Taking a curve on the way to Greene.
The newer station building in Greene, used as Iowa Northern Railway offices.
An Iowa corn operation.
Greg Molloy, President of the National Railway Historical Society, enjoying his trip.
An old Rock Island block signal before we arrived in Marble Rock.
Looking down a road.
One of our youngest NRHS members chasing the train today.
Crossing the Shell Rock River.
The train curved towards the Rockford station.
The Rock Island Rockford station built in 1872, home of the Rockford Historical Society Museum, with Illinois Central caboose 9528 built by the railroad in 1968 and lettered Rock Island.
Views north of Rockford.
More soybean fields.
The approach signal for the Iowa, Chicago and Eastern Railroad crossing.
The train then came to a green signal for the Iowa, Chicago and Eastern crossing.
The crossing is really the crossing with the Canadian Pacific.
The ICE interchange tracks. The train ran through Nora Springs and passed the Stoffer storage track.
Later we passed this bridge.
The Wilkinson Pioneer Park covered bridge south of Rock Falls built in 1998 to replace the original 1969 bridge which was burned down by arson in 1996.
The Iowa, Chicago and Eastern/Canadian Pacific Railway crossing at Plymouth. The Canadian Pacific uses the Iowa Northern as a shortcut from here to the ICE crossing at Nora Springs. We then passed the 7,555 foot long Reindl storage track prior to reaching our destination of Manly where we arrived for lunch but I had some pictures to take first.

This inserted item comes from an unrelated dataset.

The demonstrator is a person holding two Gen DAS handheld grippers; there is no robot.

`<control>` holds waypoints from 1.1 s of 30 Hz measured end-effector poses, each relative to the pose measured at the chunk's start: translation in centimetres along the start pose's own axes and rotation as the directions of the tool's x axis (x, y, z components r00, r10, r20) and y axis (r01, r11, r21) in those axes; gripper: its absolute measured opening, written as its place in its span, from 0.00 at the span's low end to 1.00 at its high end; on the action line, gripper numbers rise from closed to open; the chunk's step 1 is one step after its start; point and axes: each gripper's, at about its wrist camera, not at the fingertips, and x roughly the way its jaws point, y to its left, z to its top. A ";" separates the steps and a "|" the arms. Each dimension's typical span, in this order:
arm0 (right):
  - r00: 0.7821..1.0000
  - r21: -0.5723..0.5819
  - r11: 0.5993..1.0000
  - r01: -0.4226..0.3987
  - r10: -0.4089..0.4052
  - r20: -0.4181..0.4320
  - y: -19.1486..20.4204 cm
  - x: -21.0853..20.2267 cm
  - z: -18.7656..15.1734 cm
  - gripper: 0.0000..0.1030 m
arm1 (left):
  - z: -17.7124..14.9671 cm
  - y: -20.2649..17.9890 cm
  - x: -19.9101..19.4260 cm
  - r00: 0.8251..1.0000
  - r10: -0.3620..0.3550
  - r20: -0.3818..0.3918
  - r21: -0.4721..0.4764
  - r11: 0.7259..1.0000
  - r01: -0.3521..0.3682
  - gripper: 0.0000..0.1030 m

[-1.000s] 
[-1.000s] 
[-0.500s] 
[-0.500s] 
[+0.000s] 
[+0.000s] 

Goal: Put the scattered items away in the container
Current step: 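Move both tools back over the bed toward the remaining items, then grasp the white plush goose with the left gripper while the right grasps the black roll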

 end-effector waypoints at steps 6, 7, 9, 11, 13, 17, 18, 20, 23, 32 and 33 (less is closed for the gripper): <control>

Our train reached Manly. Now let us go and see the railroad display at the Manly Junction Railroad Museum.
Iowa Northern GP20 2000 "Arthur C. Sabin", ex. Southern Pacific 4101 nee Southern Pacific 7233 built by Electro-Motive Division in 1962.
Chicago, Rock Island and Pacific caboose 17054 built by International Car in 1964.
One last view of our train before I went to get lunch. Two ladies in a golf cart gave me a ride to near the front of the food line where I was given a roast beef sandwich and sat out in the Iowa sun on a beautiful early afternoon. After lunch I went through the Manly Railroad Museum then socialized with friends until it was time for our photo runby of the train returning to the boarding area and set up on the west side of the tracks.
Another picture of the display train.
The photo runby, after which everyone reboarded the train and headed back to Cedar Falls as I relaxed and visited with friends but still had a few pictures to take.
The Rock Island station in Rockford.
Illinois Central caboose 199528.
Later, Chicago and North Western caboose 11086 built by International Car in 1965, on display at Greene.
The Iowa Northern office building in Greene. I relaxed the way back to Cedar Falls and upon arrival, Randy Jackson offered me a ride back to Cedar Rapids and he returned me to the Motel 6 where I uploaded the story and then relaxed.
That is what we occurred at the 2012 NRHS convention on this date.